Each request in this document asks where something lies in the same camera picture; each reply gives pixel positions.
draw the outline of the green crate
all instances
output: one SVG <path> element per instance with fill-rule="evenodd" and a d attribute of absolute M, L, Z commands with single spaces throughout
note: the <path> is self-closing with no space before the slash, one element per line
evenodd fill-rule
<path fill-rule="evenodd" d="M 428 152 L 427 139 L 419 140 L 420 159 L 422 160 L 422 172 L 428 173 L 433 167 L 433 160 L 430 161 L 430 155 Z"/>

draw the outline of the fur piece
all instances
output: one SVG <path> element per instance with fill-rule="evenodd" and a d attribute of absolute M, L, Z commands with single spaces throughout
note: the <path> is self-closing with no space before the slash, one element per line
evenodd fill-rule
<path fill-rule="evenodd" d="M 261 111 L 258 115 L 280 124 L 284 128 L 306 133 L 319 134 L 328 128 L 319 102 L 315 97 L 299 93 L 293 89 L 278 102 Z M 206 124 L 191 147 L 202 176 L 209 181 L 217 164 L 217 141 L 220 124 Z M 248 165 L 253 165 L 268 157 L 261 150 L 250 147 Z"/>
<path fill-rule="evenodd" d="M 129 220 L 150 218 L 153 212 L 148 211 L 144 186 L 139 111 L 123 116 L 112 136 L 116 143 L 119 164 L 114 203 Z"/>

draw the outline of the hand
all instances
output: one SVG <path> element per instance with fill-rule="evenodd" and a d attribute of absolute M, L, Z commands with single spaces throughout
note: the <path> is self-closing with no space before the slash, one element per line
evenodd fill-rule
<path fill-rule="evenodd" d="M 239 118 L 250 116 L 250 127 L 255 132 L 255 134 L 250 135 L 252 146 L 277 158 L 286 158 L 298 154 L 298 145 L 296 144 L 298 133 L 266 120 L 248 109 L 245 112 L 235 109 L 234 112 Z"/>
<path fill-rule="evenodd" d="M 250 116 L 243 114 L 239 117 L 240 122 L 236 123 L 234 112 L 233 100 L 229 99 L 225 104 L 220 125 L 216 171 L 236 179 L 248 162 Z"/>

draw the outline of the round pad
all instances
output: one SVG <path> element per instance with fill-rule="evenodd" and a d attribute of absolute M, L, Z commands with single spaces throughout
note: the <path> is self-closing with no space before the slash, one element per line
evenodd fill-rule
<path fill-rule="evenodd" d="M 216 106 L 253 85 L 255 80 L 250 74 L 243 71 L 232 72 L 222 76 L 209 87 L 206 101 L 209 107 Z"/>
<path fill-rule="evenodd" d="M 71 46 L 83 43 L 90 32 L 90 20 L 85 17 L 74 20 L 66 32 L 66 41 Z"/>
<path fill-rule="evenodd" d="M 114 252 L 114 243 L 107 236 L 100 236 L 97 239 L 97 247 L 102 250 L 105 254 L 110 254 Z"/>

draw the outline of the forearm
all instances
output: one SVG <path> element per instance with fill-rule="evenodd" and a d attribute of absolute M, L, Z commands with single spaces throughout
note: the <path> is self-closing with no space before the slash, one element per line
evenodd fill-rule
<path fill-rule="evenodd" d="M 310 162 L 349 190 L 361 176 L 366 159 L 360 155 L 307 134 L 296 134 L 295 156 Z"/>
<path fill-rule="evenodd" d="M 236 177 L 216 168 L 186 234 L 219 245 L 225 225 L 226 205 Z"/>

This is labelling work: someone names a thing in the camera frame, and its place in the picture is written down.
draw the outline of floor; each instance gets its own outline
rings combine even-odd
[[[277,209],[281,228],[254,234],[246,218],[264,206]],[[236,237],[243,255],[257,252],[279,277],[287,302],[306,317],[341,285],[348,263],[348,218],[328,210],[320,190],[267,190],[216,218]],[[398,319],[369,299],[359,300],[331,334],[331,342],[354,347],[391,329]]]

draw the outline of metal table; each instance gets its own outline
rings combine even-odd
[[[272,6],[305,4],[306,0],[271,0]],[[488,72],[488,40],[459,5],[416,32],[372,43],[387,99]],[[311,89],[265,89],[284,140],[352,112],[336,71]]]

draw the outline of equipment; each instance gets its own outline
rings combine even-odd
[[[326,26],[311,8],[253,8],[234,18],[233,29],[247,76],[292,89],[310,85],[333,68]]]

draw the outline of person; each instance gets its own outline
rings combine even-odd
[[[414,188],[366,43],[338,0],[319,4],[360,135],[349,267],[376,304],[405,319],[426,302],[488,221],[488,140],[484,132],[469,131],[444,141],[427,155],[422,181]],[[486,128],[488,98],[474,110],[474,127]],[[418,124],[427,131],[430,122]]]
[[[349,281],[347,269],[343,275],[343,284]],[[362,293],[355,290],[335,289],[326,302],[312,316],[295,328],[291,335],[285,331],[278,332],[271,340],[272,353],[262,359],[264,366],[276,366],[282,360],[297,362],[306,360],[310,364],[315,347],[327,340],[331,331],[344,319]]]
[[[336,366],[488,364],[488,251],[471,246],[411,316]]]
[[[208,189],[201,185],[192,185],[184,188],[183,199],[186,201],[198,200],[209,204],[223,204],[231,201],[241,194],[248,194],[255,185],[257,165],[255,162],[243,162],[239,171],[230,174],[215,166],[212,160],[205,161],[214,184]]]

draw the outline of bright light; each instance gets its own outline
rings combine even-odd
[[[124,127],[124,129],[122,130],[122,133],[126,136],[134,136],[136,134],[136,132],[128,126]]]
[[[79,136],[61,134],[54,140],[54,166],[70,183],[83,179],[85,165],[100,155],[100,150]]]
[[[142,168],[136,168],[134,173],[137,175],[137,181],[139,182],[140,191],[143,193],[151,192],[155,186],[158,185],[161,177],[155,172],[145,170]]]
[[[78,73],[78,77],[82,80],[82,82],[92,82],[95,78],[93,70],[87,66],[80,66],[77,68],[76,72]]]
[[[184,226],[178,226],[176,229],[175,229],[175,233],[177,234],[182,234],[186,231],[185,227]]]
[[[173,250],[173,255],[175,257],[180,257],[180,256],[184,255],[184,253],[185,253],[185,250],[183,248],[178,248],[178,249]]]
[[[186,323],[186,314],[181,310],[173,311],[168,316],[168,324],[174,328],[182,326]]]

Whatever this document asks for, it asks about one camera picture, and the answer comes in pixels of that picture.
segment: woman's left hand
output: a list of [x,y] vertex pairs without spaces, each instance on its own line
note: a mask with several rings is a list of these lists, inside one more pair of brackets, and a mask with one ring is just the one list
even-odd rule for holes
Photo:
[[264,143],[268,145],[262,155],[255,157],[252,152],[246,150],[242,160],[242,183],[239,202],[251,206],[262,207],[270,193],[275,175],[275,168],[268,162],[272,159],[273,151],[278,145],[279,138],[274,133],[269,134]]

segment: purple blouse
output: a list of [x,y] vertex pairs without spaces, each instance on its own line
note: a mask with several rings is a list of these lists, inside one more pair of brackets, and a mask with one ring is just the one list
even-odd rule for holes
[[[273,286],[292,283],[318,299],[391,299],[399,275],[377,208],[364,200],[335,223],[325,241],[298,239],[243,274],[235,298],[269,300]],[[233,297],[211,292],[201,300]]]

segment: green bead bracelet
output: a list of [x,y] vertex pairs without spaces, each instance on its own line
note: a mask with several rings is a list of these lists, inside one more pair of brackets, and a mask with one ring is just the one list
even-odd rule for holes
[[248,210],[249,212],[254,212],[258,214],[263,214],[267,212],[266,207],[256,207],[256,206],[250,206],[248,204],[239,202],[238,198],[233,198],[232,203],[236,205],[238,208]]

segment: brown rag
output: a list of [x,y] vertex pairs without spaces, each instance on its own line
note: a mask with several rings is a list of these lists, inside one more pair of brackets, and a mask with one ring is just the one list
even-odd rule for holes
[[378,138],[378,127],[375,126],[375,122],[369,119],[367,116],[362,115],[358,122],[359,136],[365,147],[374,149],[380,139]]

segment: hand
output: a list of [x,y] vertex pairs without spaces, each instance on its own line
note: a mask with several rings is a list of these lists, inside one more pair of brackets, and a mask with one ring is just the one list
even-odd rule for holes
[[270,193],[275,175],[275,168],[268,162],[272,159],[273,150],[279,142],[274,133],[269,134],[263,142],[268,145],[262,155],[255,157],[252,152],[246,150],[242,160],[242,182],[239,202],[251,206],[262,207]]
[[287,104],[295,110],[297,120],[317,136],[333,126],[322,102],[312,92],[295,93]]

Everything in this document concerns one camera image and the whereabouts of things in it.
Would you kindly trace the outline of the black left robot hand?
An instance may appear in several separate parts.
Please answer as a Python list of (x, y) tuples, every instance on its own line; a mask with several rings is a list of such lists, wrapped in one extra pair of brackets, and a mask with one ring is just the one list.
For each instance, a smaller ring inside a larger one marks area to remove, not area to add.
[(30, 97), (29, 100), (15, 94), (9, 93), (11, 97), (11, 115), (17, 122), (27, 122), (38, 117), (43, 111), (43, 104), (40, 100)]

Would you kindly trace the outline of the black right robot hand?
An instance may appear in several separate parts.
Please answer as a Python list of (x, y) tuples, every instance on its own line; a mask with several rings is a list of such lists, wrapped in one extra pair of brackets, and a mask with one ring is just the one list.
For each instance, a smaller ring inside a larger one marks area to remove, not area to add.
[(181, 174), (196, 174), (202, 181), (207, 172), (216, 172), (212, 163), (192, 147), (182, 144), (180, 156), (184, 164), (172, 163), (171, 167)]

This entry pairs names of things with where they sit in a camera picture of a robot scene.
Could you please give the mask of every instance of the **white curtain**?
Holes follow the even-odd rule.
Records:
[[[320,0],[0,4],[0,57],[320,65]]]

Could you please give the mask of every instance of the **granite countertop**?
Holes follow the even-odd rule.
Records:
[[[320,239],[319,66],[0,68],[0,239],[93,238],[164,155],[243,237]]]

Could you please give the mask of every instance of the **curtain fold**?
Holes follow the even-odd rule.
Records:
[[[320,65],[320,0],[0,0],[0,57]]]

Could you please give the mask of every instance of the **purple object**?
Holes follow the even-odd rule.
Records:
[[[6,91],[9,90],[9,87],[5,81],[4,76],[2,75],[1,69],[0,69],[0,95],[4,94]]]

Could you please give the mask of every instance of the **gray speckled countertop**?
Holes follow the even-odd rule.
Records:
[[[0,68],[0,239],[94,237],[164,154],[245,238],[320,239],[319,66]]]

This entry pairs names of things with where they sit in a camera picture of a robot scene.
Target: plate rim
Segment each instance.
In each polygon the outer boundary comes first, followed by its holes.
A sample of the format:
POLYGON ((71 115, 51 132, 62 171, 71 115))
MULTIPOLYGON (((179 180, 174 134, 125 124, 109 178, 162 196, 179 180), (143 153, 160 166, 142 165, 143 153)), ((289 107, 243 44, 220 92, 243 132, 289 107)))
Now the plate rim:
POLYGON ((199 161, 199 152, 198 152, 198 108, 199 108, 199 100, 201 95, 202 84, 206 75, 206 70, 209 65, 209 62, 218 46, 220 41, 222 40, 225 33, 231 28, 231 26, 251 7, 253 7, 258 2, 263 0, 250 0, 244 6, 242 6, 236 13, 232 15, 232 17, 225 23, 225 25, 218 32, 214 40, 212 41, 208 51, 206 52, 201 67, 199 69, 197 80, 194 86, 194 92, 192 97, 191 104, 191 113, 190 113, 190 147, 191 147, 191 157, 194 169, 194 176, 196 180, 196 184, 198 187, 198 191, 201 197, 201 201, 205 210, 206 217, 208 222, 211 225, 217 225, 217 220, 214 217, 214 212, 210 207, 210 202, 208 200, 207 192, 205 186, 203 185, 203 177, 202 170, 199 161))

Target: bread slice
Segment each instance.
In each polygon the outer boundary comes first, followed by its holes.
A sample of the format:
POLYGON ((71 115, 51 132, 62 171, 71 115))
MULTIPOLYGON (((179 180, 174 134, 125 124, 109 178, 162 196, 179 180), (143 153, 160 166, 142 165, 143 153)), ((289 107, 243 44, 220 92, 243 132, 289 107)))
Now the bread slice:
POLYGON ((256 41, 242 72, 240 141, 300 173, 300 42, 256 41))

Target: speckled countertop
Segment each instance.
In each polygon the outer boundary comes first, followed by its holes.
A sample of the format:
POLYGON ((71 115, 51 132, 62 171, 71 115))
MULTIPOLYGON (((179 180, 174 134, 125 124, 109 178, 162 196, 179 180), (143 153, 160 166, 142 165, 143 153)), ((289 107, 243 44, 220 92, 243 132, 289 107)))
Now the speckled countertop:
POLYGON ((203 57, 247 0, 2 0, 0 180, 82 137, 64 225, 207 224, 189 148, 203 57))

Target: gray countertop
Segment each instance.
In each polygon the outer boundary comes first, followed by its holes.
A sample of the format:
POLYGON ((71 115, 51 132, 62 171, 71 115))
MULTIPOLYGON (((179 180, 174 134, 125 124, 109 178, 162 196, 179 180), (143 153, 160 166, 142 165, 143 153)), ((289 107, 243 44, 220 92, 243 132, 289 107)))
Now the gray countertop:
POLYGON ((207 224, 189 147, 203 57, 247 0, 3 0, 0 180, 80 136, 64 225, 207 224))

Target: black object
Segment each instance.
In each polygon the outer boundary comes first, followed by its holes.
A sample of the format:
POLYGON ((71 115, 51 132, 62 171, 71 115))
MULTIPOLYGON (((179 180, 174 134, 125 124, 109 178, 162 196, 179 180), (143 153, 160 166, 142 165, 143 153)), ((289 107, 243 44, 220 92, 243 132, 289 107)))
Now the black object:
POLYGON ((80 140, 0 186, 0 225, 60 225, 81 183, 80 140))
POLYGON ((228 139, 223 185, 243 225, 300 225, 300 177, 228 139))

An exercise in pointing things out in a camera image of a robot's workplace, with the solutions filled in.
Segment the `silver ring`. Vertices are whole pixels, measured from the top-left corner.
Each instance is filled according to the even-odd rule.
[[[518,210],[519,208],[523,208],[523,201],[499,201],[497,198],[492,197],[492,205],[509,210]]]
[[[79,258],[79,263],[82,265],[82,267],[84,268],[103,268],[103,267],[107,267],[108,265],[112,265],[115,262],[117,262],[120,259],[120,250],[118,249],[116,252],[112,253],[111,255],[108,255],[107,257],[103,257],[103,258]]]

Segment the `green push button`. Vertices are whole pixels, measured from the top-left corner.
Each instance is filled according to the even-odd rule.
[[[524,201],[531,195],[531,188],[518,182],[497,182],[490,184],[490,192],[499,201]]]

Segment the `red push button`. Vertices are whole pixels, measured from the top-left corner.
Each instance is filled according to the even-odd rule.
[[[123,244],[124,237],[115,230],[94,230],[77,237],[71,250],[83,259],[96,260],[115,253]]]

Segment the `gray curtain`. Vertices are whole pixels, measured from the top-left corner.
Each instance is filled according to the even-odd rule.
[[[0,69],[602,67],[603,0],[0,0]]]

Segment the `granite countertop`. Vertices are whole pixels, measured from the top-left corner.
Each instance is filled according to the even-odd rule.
══════════════════════════════
Task prompt
How many lines in the records hold the string "trace"? Reply with the number alone.

Expected answer
2